One of Keppel's first assignments was to convince two old friends, both distinguished educators, to accept the deanship of the Education School. Both refused, but by that time Keppel had grown so ardent in convincing them that he could find no excuse to back out himself when Buck offered him the job. Only 32 at the time, he was about to assume one of the most important posts in American education. And he was scared.
The choice was no accident. Buck and Conant had watched him carefully since before the war. They were impressed with his ideas that an education school should not be a place where only practical teaching is taught. Keppel's hypothetical school would draw its faculty from the whole realm of the social sciences, not only professional teachers. These ideas closely matched those of Conant.

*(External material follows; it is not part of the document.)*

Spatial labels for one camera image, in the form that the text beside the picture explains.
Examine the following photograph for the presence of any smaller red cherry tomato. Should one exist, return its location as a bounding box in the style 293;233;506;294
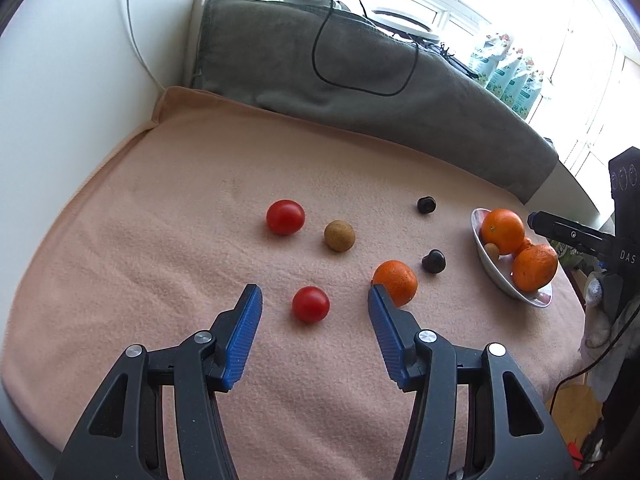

The new dean was sensitive about his age. But his ability greatly impressed senior professors in the school, and they quickly helped him hurdle the gap in his formal education. Now a mellow 37, Keppel is recognized as an authority in his field.
Under his leadership, the School of Education has more than tripled its resources. Research laboratories and new programs of administrative apprenticeship have effected a minor revolution in American education. Keppel is admittedly pleased, but not satisfied. Glancing at an architect's of a new million-and-a-half dollar building for the school, he says, "We've only just started."